More than a Game - August 10Tennis Spiritual Truth #3—Who you are on the court is more important than how you are playing on the court; how you are playing will be forgotten in 10 years but who you are on the court establishes who you will be in 10 years.
The decisions we make in our lives today become part of us tomorrow. This will then form our attitudes, behaviors and ultimately our personality. Therefore what we do makes a big difference and the choices we make are critically important to forming our character.
This is easily seen in everyday life. No one sets out to become addicted to drugs, smoking, or alcohol, but statistics reveal millions of addicts in all three areas. We have one cigarette or one beer or take one illegal drug and the momentum has started. This does not mean that all who engage in these behaviors become addicted, yet for those who are addicted it all started with a first time. No one becomes addicted who has never had a first time exposure. Abstinence works 100% of the time.
The same applies to tennis matches. What we do in a match how we think, how we treat our opponent, the ethics we use will shape our personality. What is worse if it is a repeat action it reinforces this behavior in us making it more difficult to eliminate this behavior next time. Therefore when we react in anger to a missed shot, and impulsively throw our racket, we make it easier to do this again and start a habit.
I learned this first hand in my own life. I had a temper on court and had a “potty mouth” when I played. It became instinctive to swear when I missed easy shots or lost big points. When I became the head pro here at FWCC I knew that this had to stop. I realized that members would watch me play in local tournaments and this would reflect on me as a pro. The opinions of the members would be formed by how I acted in practice matches at the club. I had to stop swearing on court. It was much harder to stop now that I had formed this bad habit.
I made the commitment to make sure I was always a “head pro” wherever I played. All I did on court would be a reflection of me. Therefore I would not drop my racket on court, I would not yell or swear, and I would always be in control of me at all times. In order to be in control of me at all times I found the most critical time for self-control was around 5-10 seconds after the point was over. This is the time when temper tantrums were most likely to occur.
I found out that by controlling myself in this short time frame I was able to control my emotions on court as well. Waiting 5-10 seconds after a missed shot then dropping my racket seemed weird and unnatural. I found if I could make it through the five seconds after a missed shot I could control my anger. Once this became my new habit I had control over my previously uncontrolled anger.

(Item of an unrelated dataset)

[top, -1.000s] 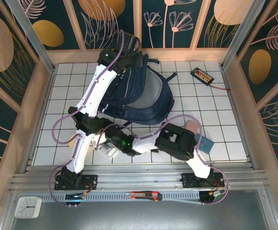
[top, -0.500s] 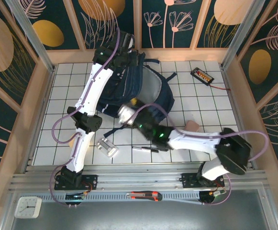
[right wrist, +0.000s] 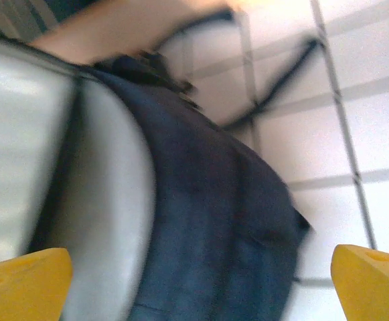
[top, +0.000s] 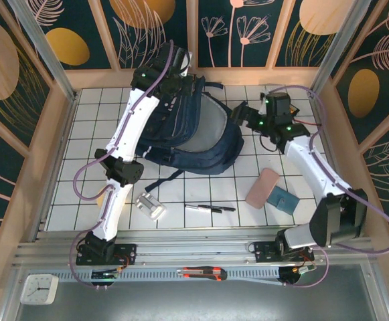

I made another discovery along the way, when I controlled my temper I played better. I could focus on the next point not carry baggage from the last point that would ultimately weigh me down. I enjoyed competing more and understood you can control your temper, you just need a big enough incentive.
This incentive process is the way our criminal justice system works. We seek to put a punishment great enough to deter future crimes. If there is no fear of punishment the crime becomes easier to commit. The more you deter a crime, and the earlier you catch it, the less likely it will be committed.
Other vices are built into players through the participation in tennis as well. These come about as choices that are made match by match and practice by practice. Right thinking today stops wrongful actions tomorrow.